The Supreme Court has apparently never addressed the issue of whether an order remanding a case for further proceedings before an administrative agency is "final" within the meaning of Sec. 1291, nor has it had occasion to decide whether the collateral order exception has any application to such an order. The courts of appeals that have considered the question, however, have uniformly held that, as a general rule, a remand order is "interlocutory" rather than "final," and thus may not be appealed immediately (unless, of course, it is certified pursuant to Sec. 1292). See Mall Properties, Inc. v. Marsh, 841 F.2d 440, 441 (1st Cir.1988); Dalto v. Richardson, 434 F.2d 1018, 1019 (2d Cir.1970); Bachowski, 545 F.2d at 372-73; Newpark Shipbuilding & Repair, Inc. v. Roundtree, 723 F.2d 399, 404 (5th Cir.1984); Whitehead v. Califano, 596 F.2d 1315, 1319 (6th Cir.1979); Freeman United Coal Mining Co. v. Director, Office of Workers' Compensation Programs, 721 F.2d 629 (7th Cir.1983); Bohms v. Gardner, 381 F.2d 283, 285-86 (8th Cir.1967); Gilcrist v. Schweiker, 645 F.2d 818, 818-19 (9th Cir.1981); Loffland Brothers Co. v. Rougeau, 655 F.2d 1031, 1032 (10th Cir.1981); Howell v. Schweiker, 699 F.2d 524, 526-27 (11th Cir.1983); Cabot Corp. v. United States, 788 F.2d 1539, 1542 (Fed.Cir.1986). In so holding, the courts have generally pointed out that a party claiming to be aggrieved by final agency action can appeal, if still aggrieved, at the conclusion of the administrative proceedings on remand. See, e.g., Mall Properties, 841 F.2d at 443; Freeman United Coal, 721 F.2d at 631; Howell, 699 F.2d at 526.

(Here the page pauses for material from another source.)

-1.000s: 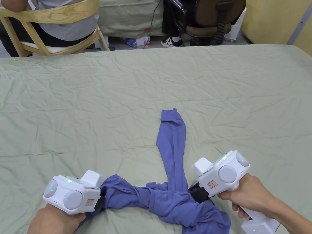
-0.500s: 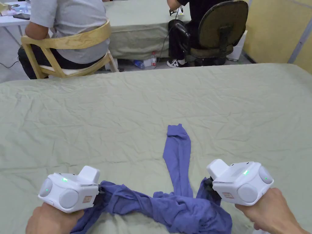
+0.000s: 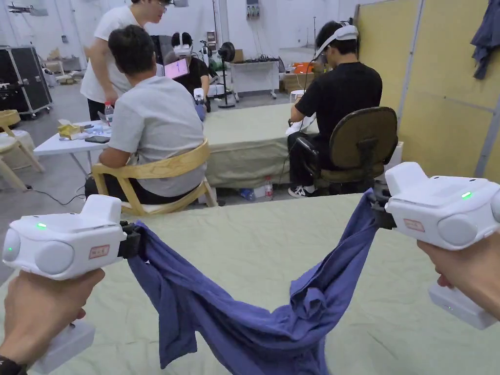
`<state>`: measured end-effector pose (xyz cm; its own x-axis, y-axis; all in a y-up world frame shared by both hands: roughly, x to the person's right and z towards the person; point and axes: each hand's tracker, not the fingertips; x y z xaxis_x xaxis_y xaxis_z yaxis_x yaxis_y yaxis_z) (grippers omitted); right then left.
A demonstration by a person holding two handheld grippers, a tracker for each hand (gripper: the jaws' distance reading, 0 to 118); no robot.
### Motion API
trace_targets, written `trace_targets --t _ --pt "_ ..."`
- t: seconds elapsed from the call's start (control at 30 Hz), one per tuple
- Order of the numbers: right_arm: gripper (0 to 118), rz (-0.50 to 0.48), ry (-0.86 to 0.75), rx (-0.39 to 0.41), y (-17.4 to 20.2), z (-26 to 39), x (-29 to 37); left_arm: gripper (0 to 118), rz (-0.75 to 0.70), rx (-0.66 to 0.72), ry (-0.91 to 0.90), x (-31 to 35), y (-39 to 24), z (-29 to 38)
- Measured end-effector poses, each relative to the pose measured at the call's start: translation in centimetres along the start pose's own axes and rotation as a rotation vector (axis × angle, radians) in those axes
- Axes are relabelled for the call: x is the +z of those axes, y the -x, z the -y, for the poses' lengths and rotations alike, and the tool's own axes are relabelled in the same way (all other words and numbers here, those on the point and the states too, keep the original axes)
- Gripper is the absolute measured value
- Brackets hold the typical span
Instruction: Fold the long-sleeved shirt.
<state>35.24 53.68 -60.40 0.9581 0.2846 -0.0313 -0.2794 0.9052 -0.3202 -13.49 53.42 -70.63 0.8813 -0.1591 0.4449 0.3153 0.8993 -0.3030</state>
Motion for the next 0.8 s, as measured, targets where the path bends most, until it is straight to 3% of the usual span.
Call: trace_targets --t 0.33,0.47,0.8 --pt "6 0.126 -0.186 -0.052 -5.9 -16.7 5.1 2 -0.173 0.057 -0.238 7.0 7.3 -13.9" --pt "6 0.198 -0.229 -0.035 -8.2 -22.2 6.9 2 -0.203 0.089 -0.291 9.3 9.9 -18.3" --pt "6 0.270 -0.283 -0.122 -13.0 -30.6 10.8 2 -0.292 0.185 -0.409 14.6 15.2 -24.9"
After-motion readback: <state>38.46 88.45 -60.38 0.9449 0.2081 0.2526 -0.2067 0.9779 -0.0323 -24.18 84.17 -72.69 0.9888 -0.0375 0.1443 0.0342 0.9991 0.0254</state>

This and other courts of appeals have recognized an exception to this general rule, however, where the agency to which the case is remanded seeks to appeal and it would have no opportunity to appeal after the proceedings on remand. See Gueory v. Hampton, 510 F.2d 1222, 1225 (D.C.Cir.1975); United States v. Alcon Laboratories, 636 F.2d 876, 884-85 (1st Cir.1981); Cohen v. Perales, 412 F.2d 44, 48 (5th Cir.1969); Stone v. Heckler, 722 F.2d 464, 467 (9th Cir.1983); Bender v. Clark, 744 F.2d 1424, 1428 (10th Cir.1984); Huie v. Bowen, 788 F.2d 698, 703 (11th Cir.1986). See also Mall Properties, 841 F.2d at 442-43 (dictum); Director, Office of Workers' Compensation Programs v. Brodka, 643 F.2d 159, 161-63 (3d Cir.1981) (dictum); Cabot Corp., 788 F.2d at 1544 (dictum).

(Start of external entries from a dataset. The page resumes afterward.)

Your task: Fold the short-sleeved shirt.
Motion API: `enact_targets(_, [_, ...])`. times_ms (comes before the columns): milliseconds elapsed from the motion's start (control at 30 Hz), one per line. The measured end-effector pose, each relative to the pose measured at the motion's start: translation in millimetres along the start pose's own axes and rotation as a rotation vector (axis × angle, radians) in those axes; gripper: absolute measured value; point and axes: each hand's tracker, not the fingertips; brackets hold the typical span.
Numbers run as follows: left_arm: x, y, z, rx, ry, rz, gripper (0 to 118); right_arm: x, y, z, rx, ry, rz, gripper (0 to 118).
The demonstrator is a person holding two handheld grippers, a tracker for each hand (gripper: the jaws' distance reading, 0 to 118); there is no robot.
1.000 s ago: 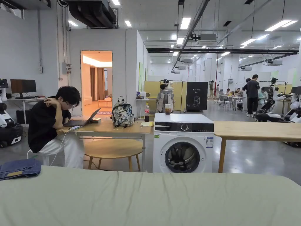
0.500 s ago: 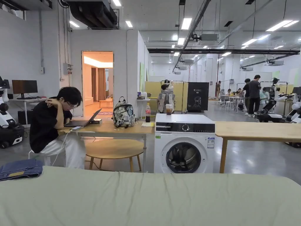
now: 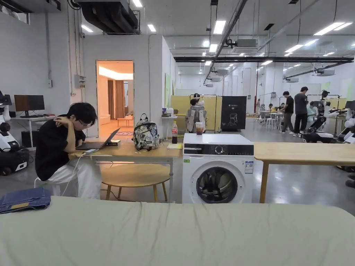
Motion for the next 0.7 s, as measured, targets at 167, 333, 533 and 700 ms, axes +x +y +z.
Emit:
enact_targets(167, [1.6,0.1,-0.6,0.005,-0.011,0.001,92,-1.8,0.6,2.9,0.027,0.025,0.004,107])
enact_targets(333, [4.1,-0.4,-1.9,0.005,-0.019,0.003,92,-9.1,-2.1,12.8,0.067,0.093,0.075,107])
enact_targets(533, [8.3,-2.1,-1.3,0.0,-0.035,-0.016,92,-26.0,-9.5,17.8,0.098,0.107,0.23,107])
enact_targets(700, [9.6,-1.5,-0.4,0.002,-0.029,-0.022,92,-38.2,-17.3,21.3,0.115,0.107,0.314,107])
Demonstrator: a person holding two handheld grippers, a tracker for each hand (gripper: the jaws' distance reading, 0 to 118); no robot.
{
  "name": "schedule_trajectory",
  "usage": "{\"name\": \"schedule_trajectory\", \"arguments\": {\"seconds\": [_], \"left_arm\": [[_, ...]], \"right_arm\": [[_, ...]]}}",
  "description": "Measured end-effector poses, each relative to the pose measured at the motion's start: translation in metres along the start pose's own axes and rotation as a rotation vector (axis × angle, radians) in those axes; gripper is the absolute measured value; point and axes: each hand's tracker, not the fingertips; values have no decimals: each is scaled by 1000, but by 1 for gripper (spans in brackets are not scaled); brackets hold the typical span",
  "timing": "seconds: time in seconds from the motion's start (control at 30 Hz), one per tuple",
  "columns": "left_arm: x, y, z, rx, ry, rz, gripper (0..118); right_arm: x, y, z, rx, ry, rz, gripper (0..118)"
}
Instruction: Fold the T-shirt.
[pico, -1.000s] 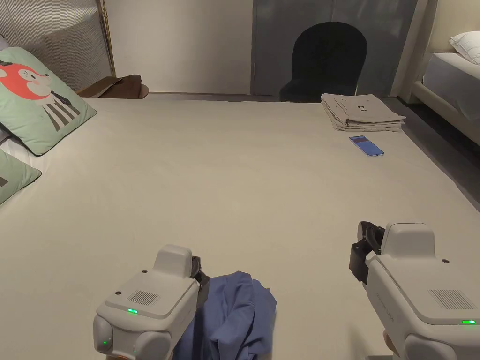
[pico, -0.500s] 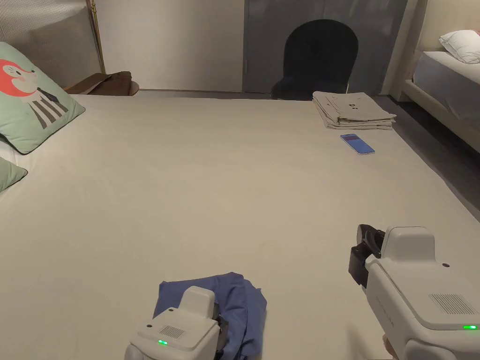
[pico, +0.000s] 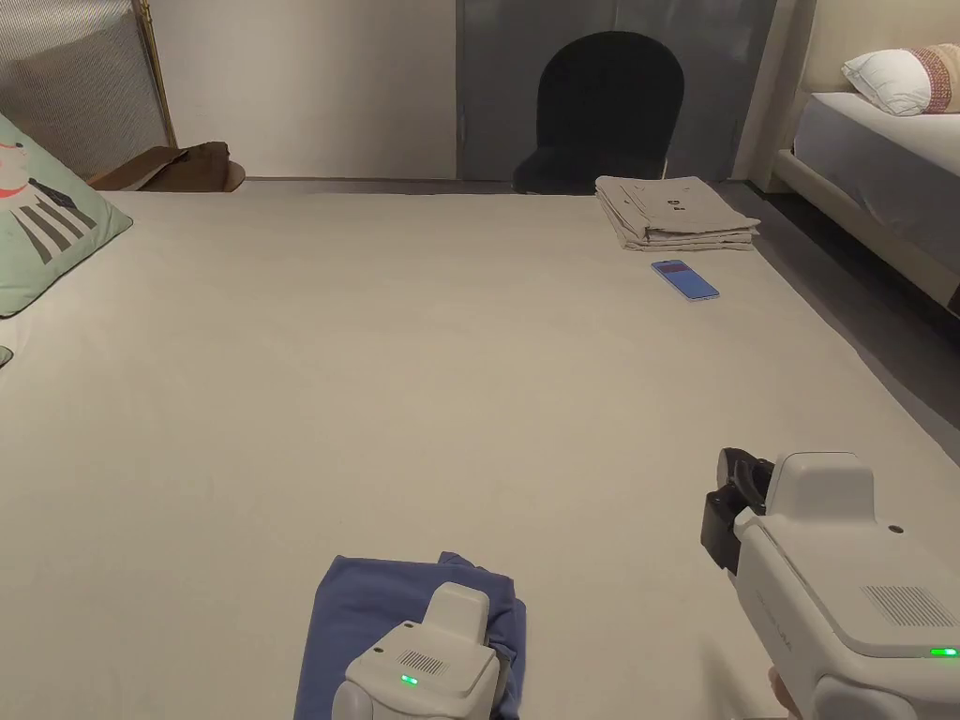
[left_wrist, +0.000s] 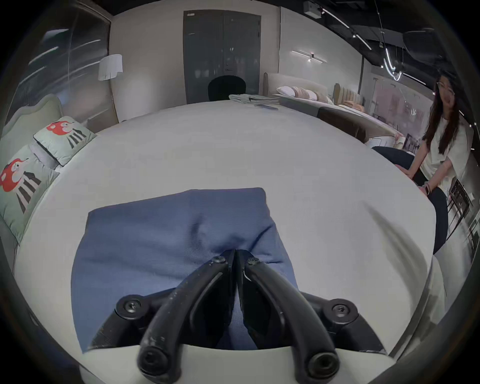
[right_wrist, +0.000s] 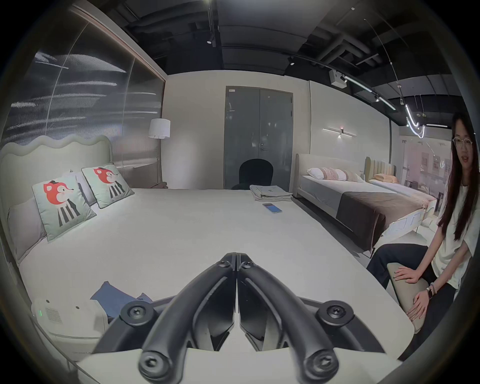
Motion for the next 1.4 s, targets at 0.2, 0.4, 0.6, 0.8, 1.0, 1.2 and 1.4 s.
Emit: {"name": "schedule_trajectory", "arguments": {"seconds": [0.2, 0.4, 0.6, 0.8, 1.0, 1.2, 1.4], "left_arm": [[-26, 24, 46, 108, -71, 118, 0], [-73, 59, 115, 303, -2, 115, 0], [-135, 74, 174, 476, 157, 125, 0], [-179, 69, 203, 553, 302, 122, 0], [-191, 64, 205, 570, 323, 151, 0], [-191, 63, 202, 562, 315, 155, 0], [-187, 61, 198, 552, 304, 147, 0]], "right_arm": [[-11, 3, 3, 12, 15, 2, 0], [-39, 10, 8, 54, 55, 6, 0], [-64, 18, 10, 92, 79, 9, 0], [-81, 22, 13, 125, 92, 13, 0], [-88, 24, 15, 140, 103, 20, 0], [-93, 24, 14, 132, 113, 31, 0], [-118, 3, 0, 45, 177, 25, 0]]}}
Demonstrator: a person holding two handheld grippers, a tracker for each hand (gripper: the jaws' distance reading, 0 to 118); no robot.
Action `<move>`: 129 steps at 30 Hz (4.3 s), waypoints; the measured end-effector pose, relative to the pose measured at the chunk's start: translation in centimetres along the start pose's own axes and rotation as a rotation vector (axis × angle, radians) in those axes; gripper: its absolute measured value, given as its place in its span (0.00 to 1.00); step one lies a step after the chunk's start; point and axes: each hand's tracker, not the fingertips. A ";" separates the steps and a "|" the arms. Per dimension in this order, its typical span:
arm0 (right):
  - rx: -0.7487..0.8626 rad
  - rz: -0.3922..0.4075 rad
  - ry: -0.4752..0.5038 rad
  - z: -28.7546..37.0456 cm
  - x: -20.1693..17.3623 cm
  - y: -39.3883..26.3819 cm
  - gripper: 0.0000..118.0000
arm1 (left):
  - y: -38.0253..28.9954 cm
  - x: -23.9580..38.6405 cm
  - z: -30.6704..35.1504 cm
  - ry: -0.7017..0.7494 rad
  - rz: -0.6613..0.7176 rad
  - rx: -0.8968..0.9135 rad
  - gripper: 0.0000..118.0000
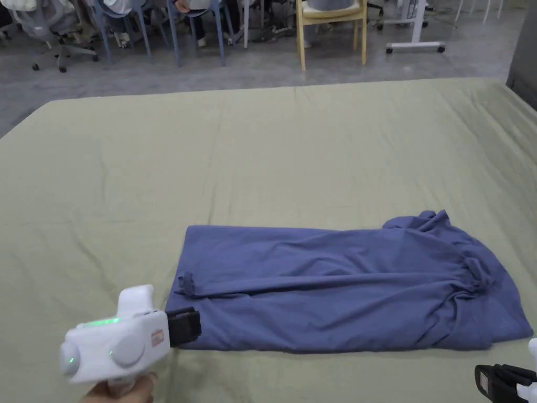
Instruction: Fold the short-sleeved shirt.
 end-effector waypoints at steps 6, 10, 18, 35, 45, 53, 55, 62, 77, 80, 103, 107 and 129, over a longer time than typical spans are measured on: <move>-0.020 -0.015 -0.080 0.4 1.9 0.0 0.02 | 1.0 1.0 -6.3 0.001 -0.074 -0.204 0.63; -0.052 -0.026 -0.123 -0.7 3.9 1.2 0.02 | 1.0 2.0 -3.9 -0.120 -0.007 -0.133 0.02; -0.072 -0.107 -0.077 -9.7 8.8 7.7 0.99 | 0.8 1.9 2.9 -0.200 0.084 -0.087 0.02; -0.174 -0.116 -0.080 -6.4 8.9 7.3 0.09 | 0.0 -1.5 5.0 -0.224 0.105 -0.139 0.02; -0.268 -0.088 -0.071 -0.1 7.0 0.6 0.09 | -5.5 -4.2 9.7 -0.259 0.088 -0.242 0.02; -0.350 -0.061 -0.143 -5.7 7.6 -2.0 0.09 | -9.0 -3.4 5.0 -0.173 0.021 -0.345 0.02; -0.349 -0.058 -0.142 -6.3 7.7 -2.3 0.09 | -9.3 -3.4 4.5 -0.180 0.049 -0.337 0.02; -0.301 -0.143 -0.081 -3.1 8.4 -0.6 0.72 | -8.3 -4.0 7.8 -0.152 0.141 -0.244 0.64; -0.025 -0.086 0.058 -1.7 1.7 5.7 0.02 | 2.8 2.9 5.6 -0.323 0.036 -0.105 0.00; -0.024 -0.084 0.059 -1.8 1.9 4.6 0.02 | 6.1 2.5 1.3 -0.150 -0.047 -0.024 1.00; -0.105 -0.143 0.016 -10.3 10.4 16.8 0.82 | 12.5 2.7 -8.0 -0.172 0.081 -0.202 0.00; -0.216 -0.132 -0.068 -17.0 10.2 19.4 1.00 | 11.1 4.2 -8.1 -0.111 -0.005 -0.207 0.00; -0.139 0.161 -0.039 -6.8 6.4 15.4 0.02 | 8.7 2.0 -0.5 -0.239 -0.079 -0.092 0.00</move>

In these cases, the courts have focused largely on the issue of comparative irreparable harm that the Seventh Circuit identified as paramount in Palmer, see, e.g., Bender, 744 F.2d at 1427 ("[t]he critical inquiry is whether the danger of injustice by delaying appellate review outweighs the inconvenience and costs of piecemeal review"), and have stressed the agency's inability to pursue an appeal from its own later decision, id. at 1428; Cohen v. Perales, 412 F.2d at 48. As the SEC points out, when a district court directs an agency to proceed under a certain legal standard, the agency has no choice but to conduct its proceedings and to render its decision pursuant to that standard. Unless another party appeals that decision, the correctness of the district court's legal ruling will never be reviewed by the court of appeals, notwithstanding the agency's conviction that the ruling is erroneous.